Both Sioux and Chippewa Indians occupied what is Grant County. This is evidenced in part by Indian burial mounds located mainly in the eastern part of the county. Some of these can still be seen in the area of Tipsinah Mounds Park, which is about 4 miles east of Elbow Lake on the shores of Pomme de Terre Lake. By the time white settlers began coming into Grant County, there was little trouble with the Indians. There were some encounters, but they were mostly friendly, as the Indians were usually just passing through while hunting, etc. There was a more significant scare in 1876. Many settlers sought protection by going to Alexandria or elsewhere for a few days, but nothing ever came of it.

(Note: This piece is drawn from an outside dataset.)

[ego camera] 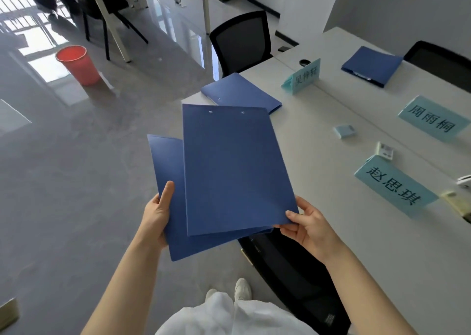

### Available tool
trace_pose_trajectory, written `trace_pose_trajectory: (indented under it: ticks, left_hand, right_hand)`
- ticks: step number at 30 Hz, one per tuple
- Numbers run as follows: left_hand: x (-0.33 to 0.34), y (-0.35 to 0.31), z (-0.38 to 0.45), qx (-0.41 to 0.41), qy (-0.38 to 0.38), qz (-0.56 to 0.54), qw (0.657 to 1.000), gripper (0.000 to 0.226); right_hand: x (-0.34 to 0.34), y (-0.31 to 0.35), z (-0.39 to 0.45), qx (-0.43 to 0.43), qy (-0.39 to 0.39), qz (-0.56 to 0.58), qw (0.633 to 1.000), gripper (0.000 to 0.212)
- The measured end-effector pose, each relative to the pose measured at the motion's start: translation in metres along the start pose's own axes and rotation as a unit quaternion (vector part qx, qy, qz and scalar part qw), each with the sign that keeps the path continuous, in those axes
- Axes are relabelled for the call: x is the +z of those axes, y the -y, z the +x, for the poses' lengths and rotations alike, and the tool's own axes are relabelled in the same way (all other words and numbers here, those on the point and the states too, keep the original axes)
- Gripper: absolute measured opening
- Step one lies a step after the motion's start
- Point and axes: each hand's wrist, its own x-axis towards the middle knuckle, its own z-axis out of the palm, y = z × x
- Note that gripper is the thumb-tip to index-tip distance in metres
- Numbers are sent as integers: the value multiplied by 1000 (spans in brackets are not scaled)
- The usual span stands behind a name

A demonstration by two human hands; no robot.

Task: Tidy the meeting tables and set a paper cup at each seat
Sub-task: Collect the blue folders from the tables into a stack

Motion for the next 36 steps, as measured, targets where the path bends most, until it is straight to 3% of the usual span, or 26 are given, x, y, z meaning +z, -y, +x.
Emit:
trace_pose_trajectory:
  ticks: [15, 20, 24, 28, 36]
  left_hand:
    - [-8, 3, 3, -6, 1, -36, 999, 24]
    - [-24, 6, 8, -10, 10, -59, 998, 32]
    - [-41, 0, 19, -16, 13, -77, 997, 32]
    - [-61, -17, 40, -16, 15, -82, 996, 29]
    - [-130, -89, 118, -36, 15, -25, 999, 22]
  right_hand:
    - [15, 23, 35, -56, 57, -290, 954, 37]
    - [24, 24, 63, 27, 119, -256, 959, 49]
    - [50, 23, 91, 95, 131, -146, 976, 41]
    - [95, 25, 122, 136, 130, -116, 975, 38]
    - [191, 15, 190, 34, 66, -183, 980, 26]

The first permanent white settler was Henry T. Sanford, mentioned previously. He first came to Grant County as a soldier stationed at Fort Pomme de Terre. He homesteaded on land adjacent to what later became Elbow Lake in 1868. Other early settlers also started coming in 1868, with more and more people coming in the early 1870s. The majority of these early settlers were Scandinavian, others were German and English. Many of these settlers had first settled in Wisconsin, southeastern Minnesota, or Iowa before coming to western Minnesota in search of new opportunities or more land on which to raise their growing families. The eastern portion of Grant County was settled earliest because of the availability of wood and of water from the numerous lakes. The area around Herman was also settled early on because it was the first area to get railroad access. Early houses were simple log cabins, sod houses, or dugouts.

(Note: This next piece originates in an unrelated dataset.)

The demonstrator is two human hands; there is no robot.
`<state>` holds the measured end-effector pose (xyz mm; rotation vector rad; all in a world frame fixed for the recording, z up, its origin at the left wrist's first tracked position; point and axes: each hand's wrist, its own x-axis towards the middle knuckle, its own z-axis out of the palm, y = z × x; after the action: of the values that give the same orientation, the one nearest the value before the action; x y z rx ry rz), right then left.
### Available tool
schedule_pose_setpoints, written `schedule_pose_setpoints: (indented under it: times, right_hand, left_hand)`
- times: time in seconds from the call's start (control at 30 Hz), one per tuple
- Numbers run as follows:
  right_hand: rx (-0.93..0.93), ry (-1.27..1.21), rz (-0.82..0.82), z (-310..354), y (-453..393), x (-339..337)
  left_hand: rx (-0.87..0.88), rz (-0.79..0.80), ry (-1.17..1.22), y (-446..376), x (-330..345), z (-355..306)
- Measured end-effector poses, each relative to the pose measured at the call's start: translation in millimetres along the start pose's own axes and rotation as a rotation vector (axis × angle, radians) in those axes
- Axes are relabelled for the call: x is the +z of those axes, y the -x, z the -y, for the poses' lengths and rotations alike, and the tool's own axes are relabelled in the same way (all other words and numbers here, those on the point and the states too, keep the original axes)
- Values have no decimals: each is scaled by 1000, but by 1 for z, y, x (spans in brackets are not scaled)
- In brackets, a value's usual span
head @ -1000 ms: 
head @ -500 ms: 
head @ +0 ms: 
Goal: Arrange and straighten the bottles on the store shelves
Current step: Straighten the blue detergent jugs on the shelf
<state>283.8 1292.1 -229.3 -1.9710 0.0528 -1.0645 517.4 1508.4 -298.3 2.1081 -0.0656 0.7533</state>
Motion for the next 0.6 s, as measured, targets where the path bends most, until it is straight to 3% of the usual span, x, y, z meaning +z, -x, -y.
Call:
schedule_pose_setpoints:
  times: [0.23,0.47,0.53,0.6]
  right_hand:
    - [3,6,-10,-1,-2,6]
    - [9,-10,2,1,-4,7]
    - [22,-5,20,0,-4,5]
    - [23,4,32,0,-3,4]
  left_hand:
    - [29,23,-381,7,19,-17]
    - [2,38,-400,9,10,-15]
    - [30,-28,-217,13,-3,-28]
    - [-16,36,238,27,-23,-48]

The first settlement in Grant County was Pomme de Terre Village. The townsite was laid out in 1868 and plotted in 1874. It was centered around a grist mill on the Pomme de Terre River about a mile west of Fort Pomme de Terre. The village of Pomme de Terre eventually died out in the early to mid 1900s for two reasons. One, it was passed over for the county seat, and two, the railroad passed by to the north, going instead through Ashby. Other towns that sprouted up in Grant County that no longer exist include Aastad, Hereford, Thorsborg, and West Elbow Lake (also called Canestorp). The lack of rail service or the eventual discontinuing of rail service led to the demise of these towns. The other towns in Grant County grew mostly as a result of the railroads passing through and staying. Grant County's economy is and always has been dependent on agriculture, so the economic conditions of the towns fluctuate with that of the farm economy.


Some of Grant County's first:

The first township organized was Lien on July 28, 1874, followed closely by Logan, Pelican Lake, and Erdahl.

The first school was in Elk Lake Township. It was organized in 1872 and classes began in 1873. There was at one time as many as 71 country school districts in the county before the move to consolidation. Before schools were organized, children were taught at home by parents, or a group of neighboring children were taught in one home by a teacher who would board with one of the families.

The first church in Grant County was the Rock Prairie Lutheran Church in Stony Brook Township. It was built in 1873. Like schooling, church services were first held in a settler's home by a traveling minister until enough money was raised to build a church. Services were also held in the school buildings when they became available. Schooling and religion were very important to the early settlers.